The new owner is limited liability company Office Block Investment on behalf of Oracle America Inc., an Oracle subsidiary, according to the grant deed filed Nov. 9 with the Los Angeles County Registrar/Recorder’s Office.

In addition to the security of occupying company-owned space, Lions Gate is a creditworthy tenant that has just completed a major office renovation.

“It’s not like (Ellison) buying it at $1,000 a square foot and then has to do all the renovations and has to find a tenant for the space,” Jennison added. “Then we might say he’s crazy.”

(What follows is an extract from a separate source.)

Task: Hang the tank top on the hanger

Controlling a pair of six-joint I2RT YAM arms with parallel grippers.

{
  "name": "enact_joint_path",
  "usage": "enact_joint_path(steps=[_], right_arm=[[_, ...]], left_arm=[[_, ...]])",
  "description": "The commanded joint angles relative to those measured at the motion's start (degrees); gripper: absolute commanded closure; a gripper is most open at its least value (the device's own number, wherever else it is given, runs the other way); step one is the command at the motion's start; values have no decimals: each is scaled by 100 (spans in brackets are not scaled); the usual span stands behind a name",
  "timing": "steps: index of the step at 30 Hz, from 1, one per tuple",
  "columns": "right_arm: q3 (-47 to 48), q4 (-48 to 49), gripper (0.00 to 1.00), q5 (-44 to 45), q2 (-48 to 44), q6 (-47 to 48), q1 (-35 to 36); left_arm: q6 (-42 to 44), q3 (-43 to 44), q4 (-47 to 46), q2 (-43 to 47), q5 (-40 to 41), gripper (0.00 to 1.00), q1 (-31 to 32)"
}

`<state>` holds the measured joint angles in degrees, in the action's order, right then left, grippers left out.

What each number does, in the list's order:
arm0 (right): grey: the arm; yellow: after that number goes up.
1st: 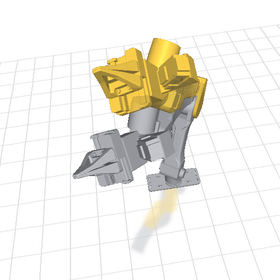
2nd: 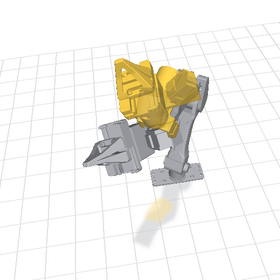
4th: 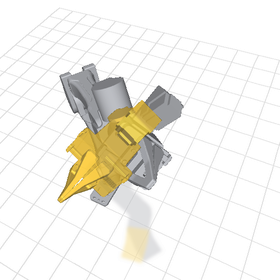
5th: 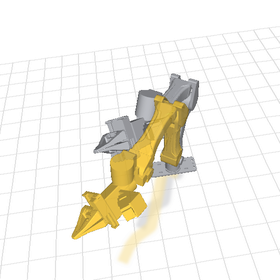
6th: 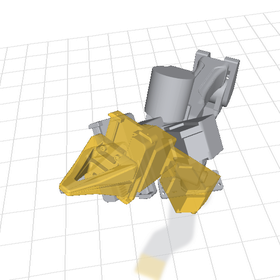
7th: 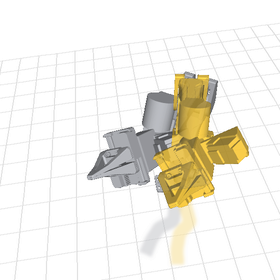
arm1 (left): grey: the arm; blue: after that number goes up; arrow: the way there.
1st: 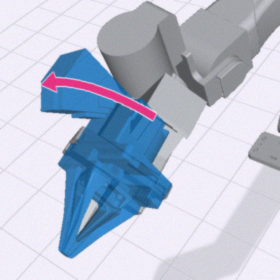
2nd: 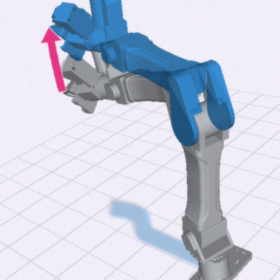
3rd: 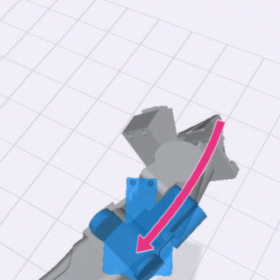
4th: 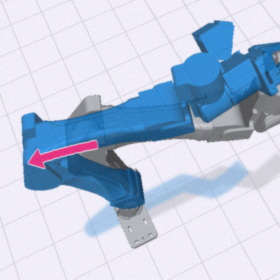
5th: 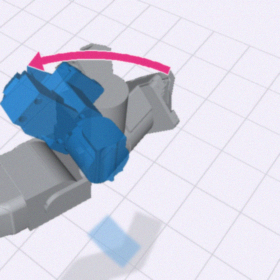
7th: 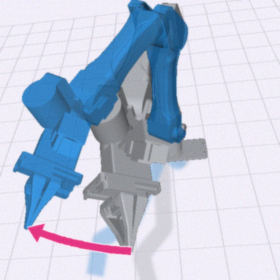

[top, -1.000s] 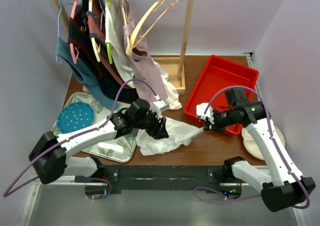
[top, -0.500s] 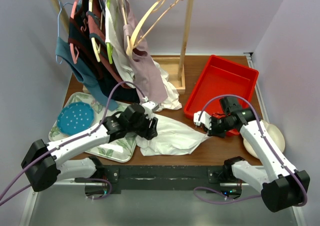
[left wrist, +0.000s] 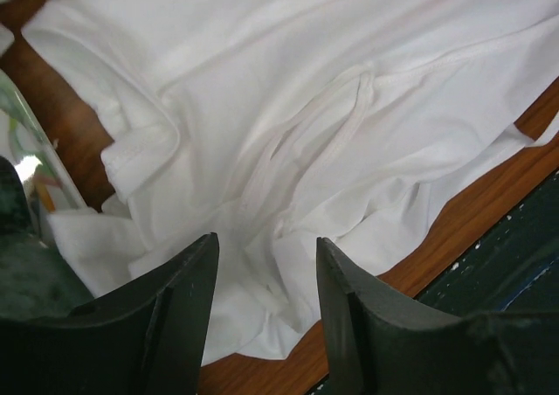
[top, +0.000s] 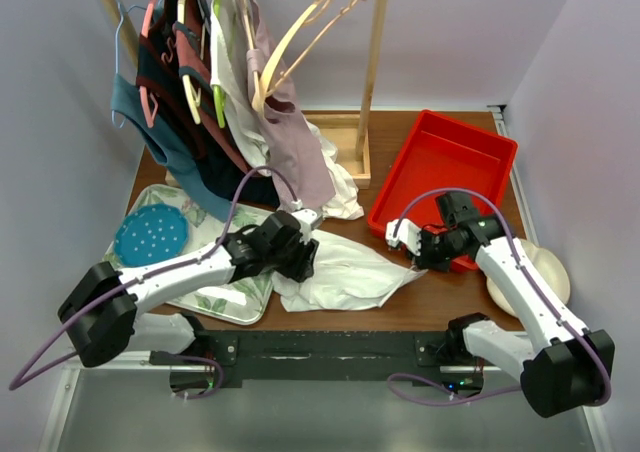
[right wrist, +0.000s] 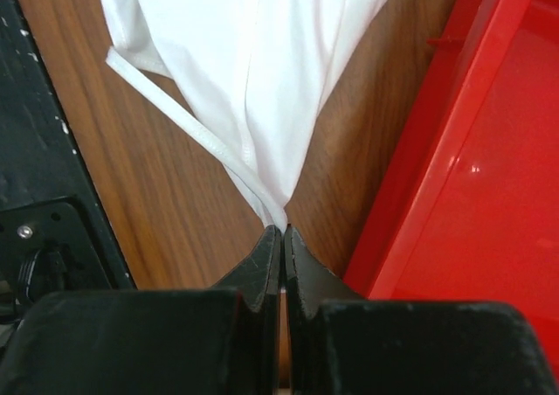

Boston Properties, on the other hand, got a better price in May when it took on a fixer-upper in the 1.18 million-square-foot Colorado Center, which was less than 70 percent leased and in need of upgrades. The company pledged to spend heavily on renovations and has been recruiting tenants. Kite Pharma Inc. is negotiating a deal for 160,000 square feet there, according to sources working in the market.

Oracle likely saw its new office building as a rare opportunity to own real estate in the coveted Santa Monica office market.

The Redwood City company recently leased about 140,000 square feet at the Water Garden just across the street from its new property. Whether it keeps that lease as it moves into its new digs remains to be seen.

Santa Monica has little room to build further and developers would be hard pressed to construct an office structure similar to Oracle’s new property in a time of fierce opposition to large, densely packed buildings.

“There’s really no opportunity to build a structure like that again,” Jennison said.

Southern shifts

The 316,000-square-foot property was built in 1988 for the corporate headquarters of National Medical Enterprises Inc., a now-defunct chain of hospitals. When L.A. developer Jeff Worthe’s M. David Paul Development picked up the site about a decade later, the company did extensive renovations to land entertainment-oriented tenants including MTV.

Worthe, through his Worthe Real Estate Group, had a stake in the property at the time of this month’s sale to Oracle. He declined to comment on the deal.

California’s booming technology industry is sending a wave of software developer, app makers, and digital media companies into the Santa Monica market, a section of so-called Silicon Beach. Part of the appeal is the proximity to some of the most important companies in modern entertainment and media, ranging from Lions Gate to Amazon.com Inc.’s creative studios to video-game maker Riot Games.

“We’ve seen an influx of Northern California tech companies come down to Southern California as the lines between media and tech and entertainment blur,” said Jeffrey Langbaum, a senior REIT analyst at Bloomberg Intelligence.

It also helps that a top-tier workforce wants to live in Los Angeles rather than the San Francisco Bay Area.

“There’s a heavy talent component in and around the L.A. market that is being tapped,” Langbaum said.